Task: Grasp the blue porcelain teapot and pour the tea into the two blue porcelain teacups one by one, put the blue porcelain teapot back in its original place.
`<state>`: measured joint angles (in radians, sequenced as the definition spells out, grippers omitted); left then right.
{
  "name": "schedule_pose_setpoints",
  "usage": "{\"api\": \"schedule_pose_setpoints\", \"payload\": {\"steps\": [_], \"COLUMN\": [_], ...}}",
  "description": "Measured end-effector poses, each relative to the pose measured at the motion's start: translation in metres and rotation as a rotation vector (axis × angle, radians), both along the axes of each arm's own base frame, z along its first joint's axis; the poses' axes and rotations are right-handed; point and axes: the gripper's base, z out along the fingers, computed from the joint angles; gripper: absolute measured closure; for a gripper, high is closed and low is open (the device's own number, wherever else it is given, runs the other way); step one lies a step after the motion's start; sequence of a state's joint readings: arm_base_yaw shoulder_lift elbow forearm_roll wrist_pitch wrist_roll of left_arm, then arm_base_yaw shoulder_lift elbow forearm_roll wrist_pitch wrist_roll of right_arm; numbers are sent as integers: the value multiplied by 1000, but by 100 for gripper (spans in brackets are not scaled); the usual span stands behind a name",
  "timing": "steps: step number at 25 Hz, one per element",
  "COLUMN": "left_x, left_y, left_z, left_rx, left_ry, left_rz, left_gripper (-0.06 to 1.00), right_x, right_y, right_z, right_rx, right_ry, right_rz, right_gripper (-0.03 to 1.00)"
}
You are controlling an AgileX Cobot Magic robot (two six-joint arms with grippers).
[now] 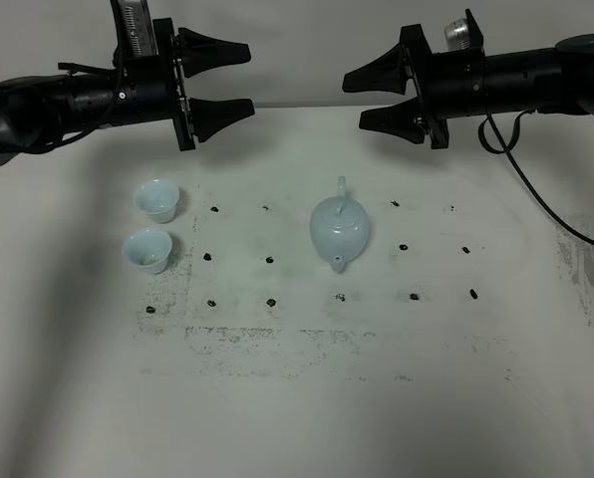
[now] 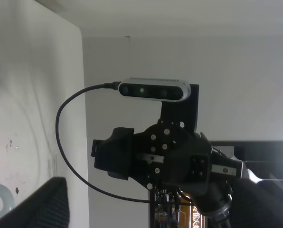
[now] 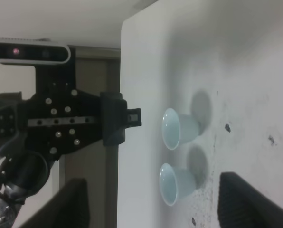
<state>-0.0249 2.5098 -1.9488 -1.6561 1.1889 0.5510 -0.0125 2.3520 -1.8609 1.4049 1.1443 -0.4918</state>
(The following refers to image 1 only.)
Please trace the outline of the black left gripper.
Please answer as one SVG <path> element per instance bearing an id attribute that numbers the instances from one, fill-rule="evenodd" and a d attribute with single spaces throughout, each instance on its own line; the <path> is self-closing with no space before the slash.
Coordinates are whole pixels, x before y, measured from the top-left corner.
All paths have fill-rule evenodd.
<path id="1" fill-rule="evenodd" d="M 192 78 L 208 70 L 250 62 L 247 44 L 215 39 L 186 28 L 179 28 L 176 36 L 169 18 L 155 19 L 152 26 L 157 53 L 124 58 L 123 85 L 112 110 L 113 126 L 171 120 L 178 147 L 186 151 L 195 149 L 193 131 L 199 142 L 206 142 L 255 114 L 251 99 L 190 99 L 188 104 L 181 78 L 181 66 L 184 76 Z"/>

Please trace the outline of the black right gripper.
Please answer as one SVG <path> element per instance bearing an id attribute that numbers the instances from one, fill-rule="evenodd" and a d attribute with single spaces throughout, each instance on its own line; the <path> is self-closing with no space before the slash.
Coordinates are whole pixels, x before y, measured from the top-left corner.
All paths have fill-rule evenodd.
<path id="1" fill-rule="evenodd" d="M 412 144 L 422 144 L 427 130 L 431 148 L 446 148 L 449 119 L 485 113 L 484 52 L 433 53 L 419 24 L 402 28 L 400 42 L 377 60 L 347 73 L 342 91 L 404 95 L 410 65 L 417 98 L 362 112 L 359 128 Z"/>

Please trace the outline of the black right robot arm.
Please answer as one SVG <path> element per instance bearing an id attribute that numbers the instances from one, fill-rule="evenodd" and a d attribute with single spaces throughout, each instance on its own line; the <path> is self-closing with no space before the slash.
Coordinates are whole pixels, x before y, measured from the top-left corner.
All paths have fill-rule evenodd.
<path id="1" fill-rule="evenodd" d="M 417 92 L 401 104 L 362 112 L 359 127 L 442 149 L 449 144 L 451 119 L 524 111 L 594 116 L 594 34 L 489 56 L 473 19 L 465 25 L 465 49 L 435 53 L 422 26 L 409 25 L 390 51 L 346 74 L 346 93 L 402 95 L 408 82 Z"/>

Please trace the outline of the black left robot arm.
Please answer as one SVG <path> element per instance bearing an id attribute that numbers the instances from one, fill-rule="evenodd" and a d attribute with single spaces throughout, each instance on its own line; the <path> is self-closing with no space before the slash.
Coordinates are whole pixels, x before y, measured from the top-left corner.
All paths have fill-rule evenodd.
<path id="1" fill-rule="evenodd" d="M 169 18 L 152 26 L 152 55 L 136 55 L 118 26 L 110 69 L 62 63 L 59 75 L 1 82 L 0 166 L 21 153 L 54 151 L 98 129 L 161 120 L 172 122 L 180 150 L 193 150 L 253 116 L 250 99 L 199 100 L 184 89 L 195 75 L 249 62 L 247 45 L 175 29 Z"/>

######

(WORK REQUIRED): Your output must match the records word for word, apart from the images, which are left out.

(WORKED SOLUTION):
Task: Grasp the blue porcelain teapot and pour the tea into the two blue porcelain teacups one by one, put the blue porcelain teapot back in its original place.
`<state>`: measured joint angles (in radians, sequenced as the definition spells out, grippers omitted); left then right.
{
  "name": "schedule_pose_setpoints",
  "usage": "{\"api\": \"schedule_pose_setpoints\", \"payload\": {\"steps\": [_], \"COLUMN\": [_], ...}}",
  "description": "Measured end-effector poses, each relative to the pose measured at the motion's start: translation in metres and rotation as a rotation vector (axis × angle, radians), both along the axes of each arm's own base frame, z along its first joint's axis; the poses' axes and rotations are right-handed; point and axes: the gripper's base, z out along the fingers, computed from the joint angles; gripper: absolute measured closure; for a gripper, high is closed and low is open (the device's own number, wherever else it is given, runs the other way); step one lies a step after the motion's start; sequence of a state's joint readings: arm_base_yaw shoulder_lift elbow forearm_roll wrist_pitch wrist_roll of left_arm, then arm_base_yaw shoulder_lift elbow forearm_roll wrist_pitch wrist_roll of right_arm; numbers are sent as integers: the value multiplied by 1000, but by 100 for gripper (spans in brackets are not scaled); the usual span stands behind a name",
  "timing": "steps: step number at 25 Hz, one per element",
  "COLUMN": "left_x, left_y, left_z, left_rx, left_ry, left_rz, left_gripper (-0.06 to 1.00), right_x, right_y, right_z, right_rx, right_ry, right_rz, right_gripper (-0.03 to 1.00)"
}
You are controlling an AgileX Cobot Magic robot (two six-joint arms with grippers).
[now] 
[now] 
[now] 
<state>-0.0249 2.5098 -1.9488 -1.6561 1.1889 0.5510 -0.0125 2.3520 -1.8609 1.4049 1.1443 -0.4918</state>
(The following refers to image 1 only.)
Please trace the outline of the black left gripper.
Please answer as one SVG <path> element per instance bearing an id attribute that numbers the instances from one, fill-rule="evenodd" and a d attribute with single spaces throughout, each instance on its own line; the <path> is self-closing with no space before the slash.
Coordinates are whole pixels, x before y, measured from the top-left corner.
All paths have fill-rule evenodd.
<path id="1" fill-rule="evenodd" d="M 192 78 L 208 70 L 250 62 L 247 44 L 215 39 L 186 28 L 179 28 L 176 36 L 169 18 L 155 19 L 152 26 L 157 53 L 124 58 L 123 85 L 112 110 L 113 126 L 171 120 L 178 147 L 186 151 L 195 149 L 193 131 L 199 142 L 206 142 L 255 114 L 251 99 L 190 99 L 188 104 L 181 78 L 181 66 L 184 76 Z"/>

Please trace the outline of the black right gripper.
Please answer as one SVG <path> element per instance bearing an id attribute that numbers the instances from one, fill-rule="evenodd" and a d attribute with single spaces throughout, each instance on its own line; the <path> is self-closing with no space before the slash.
Coordinates are whole pixels, x before y, measured from the top-left corner.
All paths have fill-rule evenodd.
<path id="1" fill-rule="evenodd" d="M 412 144 L 422 144 L 427 130 L 431 148 L 446 148 L 449 119 L 485 113 L 484 52 L 433 53 L 419 24 L 402 28 L 400 42 L 377 60 L 347 73 L 342 91 L 404 95 L 410 65 L 417 98 L 362 112 L 359 128 Z"/>

Please trace the outline of the black right robot arm.
Please answer as one SVG <path> element per instance bearing an id attribute that numbers the instances from one, fill-rule="evenodd" and a d attribute with single spaces throughout, each instance on its own line; the <path> is self-closing with no space before the slash.
Coordinates are whole pixels, x before y, measured from the top-left corner.
All paths have fill-rule evenodd.
<path id="1" fill-rule="evenodd" d="M 417 92 L 401 104 L 362 112 L 359 127 L 442 149 L 449 144 L 451 119 L 524 111 L 594 116 L 594 34 L 489 56 L 473 19 L 465 25 L 465 49 L 435 53 L 422 26 L 409 25 L 390 51 L 346 74 L 346 93 L 402 95 L 408 82 Z"/>

Please trace the outline of the black left robot arm.
Please answer as one SVG <path> element per instance bearing an id attribute that numbers the instances from one, fill-rule="evenodd" and a d attribute with single spaces throughout, each instance on its own line; the <path> is self-closing with no space before the slash.
Coordinates are whole pixels, x before y, measured from the top-left corner.
All paths have fill-rule evenodd.
<path id="1" fill-rule="evenodd" d="M 169 18 L 152 26 L 152 55 L 136 55 L 118 26 L 110 69 L 62 63 L 59 75 L 1 82 L 0 166 L 21 153 L 54 151 L 98 129 L 161 120 L 172 122 L 180 150 L 193 150 L 253 116 L 250 99 L 199 100 L 184 89 L 195 75 L 249 62 L 247 45 L 175 29 Z"/>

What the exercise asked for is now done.